What you will do
Print the complete set of entries exactly.

*** Opening of Supplied data ***

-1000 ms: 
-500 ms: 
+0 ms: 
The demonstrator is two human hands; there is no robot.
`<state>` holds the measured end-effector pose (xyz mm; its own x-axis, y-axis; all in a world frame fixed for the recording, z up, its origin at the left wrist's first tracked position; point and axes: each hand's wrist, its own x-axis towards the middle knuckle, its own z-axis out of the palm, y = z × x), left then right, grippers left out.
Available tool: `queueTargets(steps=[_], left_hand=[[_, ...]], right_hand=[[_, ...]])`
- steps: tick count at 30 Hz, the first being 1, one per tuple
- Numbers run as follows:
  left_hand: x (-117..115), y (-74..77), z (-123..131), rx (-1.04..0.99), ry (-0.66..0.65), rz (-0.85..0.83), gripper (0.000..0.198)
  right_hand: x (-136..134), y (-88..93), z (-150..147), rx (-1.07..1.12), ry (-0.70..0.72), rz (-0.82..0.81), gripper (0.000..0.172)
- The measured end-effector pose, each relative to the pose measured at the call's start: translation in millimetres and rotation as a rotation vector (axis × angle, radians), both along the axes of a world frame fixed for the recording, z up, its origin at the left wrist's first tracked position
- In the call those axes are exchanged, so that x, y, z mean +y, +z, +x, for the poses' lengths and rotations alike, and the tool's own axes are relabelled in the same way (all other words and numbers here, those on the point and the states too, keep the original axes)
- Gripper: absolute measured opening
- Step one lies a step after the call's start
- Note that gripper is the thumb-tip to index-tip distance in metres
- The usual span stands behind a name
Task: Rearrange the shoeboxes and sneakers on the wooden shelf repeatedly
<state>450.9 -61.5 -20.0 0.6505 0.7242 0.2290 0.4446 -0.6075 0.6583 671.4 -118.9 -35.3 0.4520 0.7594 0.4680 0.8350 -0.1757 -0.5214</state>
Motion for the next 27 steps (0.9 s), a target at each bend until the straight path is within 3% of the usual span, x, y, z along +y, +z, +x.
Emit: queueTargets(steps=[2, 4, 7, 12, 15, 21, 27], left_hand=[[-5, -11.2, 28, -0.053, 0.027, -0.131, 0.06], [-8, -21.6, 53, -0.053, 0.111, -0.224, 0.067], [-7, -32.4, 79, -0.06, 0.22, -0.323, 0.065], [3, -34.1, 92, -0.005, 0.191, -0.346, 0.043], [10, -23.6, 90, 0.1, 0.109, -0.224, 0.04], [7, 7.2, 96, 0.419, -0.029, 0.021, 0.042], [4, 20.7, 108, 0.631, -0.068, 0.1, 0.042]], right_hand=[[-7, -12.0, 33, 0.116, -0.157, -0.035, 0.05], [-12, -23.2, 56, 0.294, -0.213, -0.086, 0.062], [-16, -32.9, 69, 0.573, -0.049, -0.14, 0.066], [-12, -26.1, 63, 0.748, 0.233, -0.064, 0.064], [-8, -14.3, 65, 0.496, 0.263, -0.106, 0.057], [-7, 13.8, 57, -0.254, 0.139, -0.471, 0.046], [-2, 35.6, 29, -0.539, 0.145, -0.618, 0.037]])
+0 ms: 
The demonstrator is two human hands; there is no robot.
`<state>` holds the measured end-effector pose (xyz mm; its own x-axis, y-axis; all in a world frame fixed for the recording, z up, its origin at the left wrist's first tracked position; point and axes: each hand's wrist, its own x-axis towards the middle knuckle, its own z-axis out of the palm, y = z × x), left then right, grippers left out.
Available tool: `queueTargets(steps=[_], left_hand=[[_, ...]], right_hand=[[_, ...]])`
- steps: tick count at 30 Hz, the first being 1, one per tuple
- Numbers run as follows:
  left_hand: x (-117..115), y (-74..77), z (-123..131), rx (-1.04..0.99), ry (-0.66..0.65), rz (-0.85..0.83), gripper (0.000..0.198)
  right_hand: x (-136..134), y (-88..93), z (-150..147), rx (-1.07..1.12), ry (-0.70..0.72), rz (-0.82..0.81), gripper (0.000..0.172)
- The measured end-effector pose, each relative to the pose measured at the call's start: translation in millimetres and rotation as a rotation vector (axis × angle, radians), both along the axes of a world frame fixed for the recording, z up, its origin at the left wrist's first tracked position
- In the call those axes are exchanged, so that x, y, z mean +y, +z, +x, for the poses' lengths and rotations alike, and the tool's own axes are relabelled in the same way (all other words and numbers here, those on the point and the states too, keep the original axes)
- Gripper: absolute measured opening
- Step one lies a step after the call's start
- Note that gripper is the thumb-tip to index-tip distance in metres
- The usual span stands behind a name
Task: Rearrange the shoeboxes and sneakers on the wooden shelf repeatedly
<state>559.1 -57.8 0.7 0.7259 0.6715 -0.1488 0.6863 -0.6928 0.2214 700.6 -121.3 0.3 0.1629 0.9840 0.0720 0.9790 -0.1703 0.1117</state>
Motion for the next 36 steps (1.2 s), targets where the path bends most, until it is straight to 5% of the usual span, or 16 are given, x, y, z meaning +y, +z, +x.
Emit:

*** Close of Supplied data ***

Response area
-1000 ms: 
-500 ms: 
+0 ms: 
The demonstrator is two human hands; there is no robot.
`<state>` holds the measured end-effector pose (xyz mm; its own x-axis, y-axis; all in a world frame fixed for the recording, z up, its origin at the left wrist's first tracked position; point and axes: each hand's wrist, its own x-axis towards the middle knuckle, its own z-axis out of the palm, y = z × x), left then right, grippers left out.
Available tool: `queueTargets(steps=[_], left_hand=[[_, ...]], right_hand=[[_, ...]])`
- steps: tick count at 30 Hz, the first being 1, one per tuple
- Numbers run as follows:
  left_hand: x (-117..115), y (-74..77), z (-123..131), rx (-1.04..0.99), ry (-0.66..0.65), rz (-0.85..0.83), gripper (0.000..0.198)
  right_hand: x (-136..134), y (-88..93), z (-150..147), rx (-1.07..1.12), ry (-0.70..0.72), rz (-0.82..0.81), gripper (0.000..0.172)
- The measured end-effector pose, each relative to the pose measured at the call's start: translation in millimetres and rotation as a rotation vector (axis × angle, radians), both along the axes of a world frame fixed for the recording, z up, its origin at the left wrist's first tracked position
- In the call those axes are exchanged, so that x, y, z mean +y, +z, +x, for the poses' lengths and rotations alike, and the tool's own axes are relabelled in the same way (all other words and numbers here, those on the point and the states too, keep the original axes)
- Gripper: absolute measured opening
- Step one lies a step after the call's start
- Note that gripper is the thumb-tip to index-tip distance in metres
- The usual span stands behind a name
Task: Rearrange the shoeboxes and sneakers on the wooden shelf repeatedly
<state>450.9 -61.5 -20.0 0.6505 0.7242 0.2290 0.4446 -0.6075 0.6583 671.4 -118.9 -35.3 0.4520 0.7594 0.4680 0.8350 -0.1757 -0.5214</state>
Motion for the next 27 steps (0.9 s), a target at each bend until the straight path is within 3% of the usual span, x, y, z along +y, +z, +x.
Emit: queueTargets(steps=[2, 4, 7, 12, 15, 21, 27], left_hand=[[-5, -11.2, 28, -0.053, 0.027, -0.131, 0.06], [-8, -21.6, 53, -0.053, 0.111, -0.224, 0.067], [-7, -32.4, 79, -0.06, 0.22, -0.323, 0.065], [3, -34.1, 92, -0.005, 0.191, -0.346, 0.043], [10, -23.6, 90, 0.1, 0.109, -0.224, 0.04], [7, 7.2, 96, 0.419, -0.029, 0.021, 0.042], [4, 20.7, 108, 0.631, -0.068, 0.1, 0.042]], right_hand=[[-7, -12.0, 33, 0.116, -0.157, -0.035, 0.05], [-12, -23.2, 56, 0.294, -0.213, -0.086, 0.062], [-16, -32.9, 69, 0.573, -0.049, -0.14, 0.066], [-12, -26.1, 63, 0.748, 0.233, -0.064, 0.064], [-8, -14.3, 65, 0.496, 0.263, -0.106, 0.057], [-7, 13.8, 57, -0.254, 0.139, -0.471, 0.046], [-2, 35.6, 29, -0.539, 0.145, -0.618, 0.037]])
+0 ms: 
The demonstrator is two human hands; there is no robot.
`<state>` holds the measured end-effector pose (xyz mm; its own x-axis, y-axis; all in a world frame fixed for the recording, z up, its origin at the left wrist's first tracked position; point and axes: each hand's wrist, its own x-axis towards the middle knuckle, its own z-axis out of the palm, y = z × x), left then right, grippers left out.
Available tool: `queueTargets(steps=[_], left_hand=[[_, ...]], right_hand=[[_, ...]])`
- steps: tick count at 30 Hz, the first being 1, one per tuple
- Numbers run as follows:
  left_hand: x (-117..115), y (-74..77), z (-123..131), rx (-1.04..0.99), ry (-0.66..0.65), rz (-0.85..0.83), gripper (0.000..0.198)
  right_hand: x (-136..134), y (-88..93), z (-150..147), rx (-1.07..1.12), ry (-0.70..0.72), rz (-0.82..0.81), gripper (0.000..0.172)
- The measured end-effector pose, each relative to the pose measured at the call's start: translation in millimetres and rotation as a rotation vector (axis × angle, radians), both along the axes of a world frame fixed for the recording, z up, its origin at the left wrist's first tracked position
- In the call those axes are exchanged, so that x, y, z mean +y, +z, +x, for the poses' lengths and rotations alike, and the tool's own axes are relabelled in the same way (all other words and numbers here, those on the point and the states too, keep the original axes)
- Gripper: absolute measured opening
- Step one lies a step after the call's start
- Note that gripper is the thumb-tip to index-tip distance in metres
- The usual span stands behind a name
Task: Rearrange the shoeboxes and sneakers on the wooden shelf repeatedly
<state>559.1 -57.8 0.7 0.7259 0.6715 -0.1488 0.6863 -0.6928 0.2214 700.6 -121.3 0.3 0.1629 0.9840 0.0720 0.9790 -0.1703 0.1117</state>
Motion for the next 36 steps (1.2 s), targets where the path bends most, until it is straight to 5% of the usual span, or 16 are given, x, y, z meaning +y, +z, +x.
Emit:

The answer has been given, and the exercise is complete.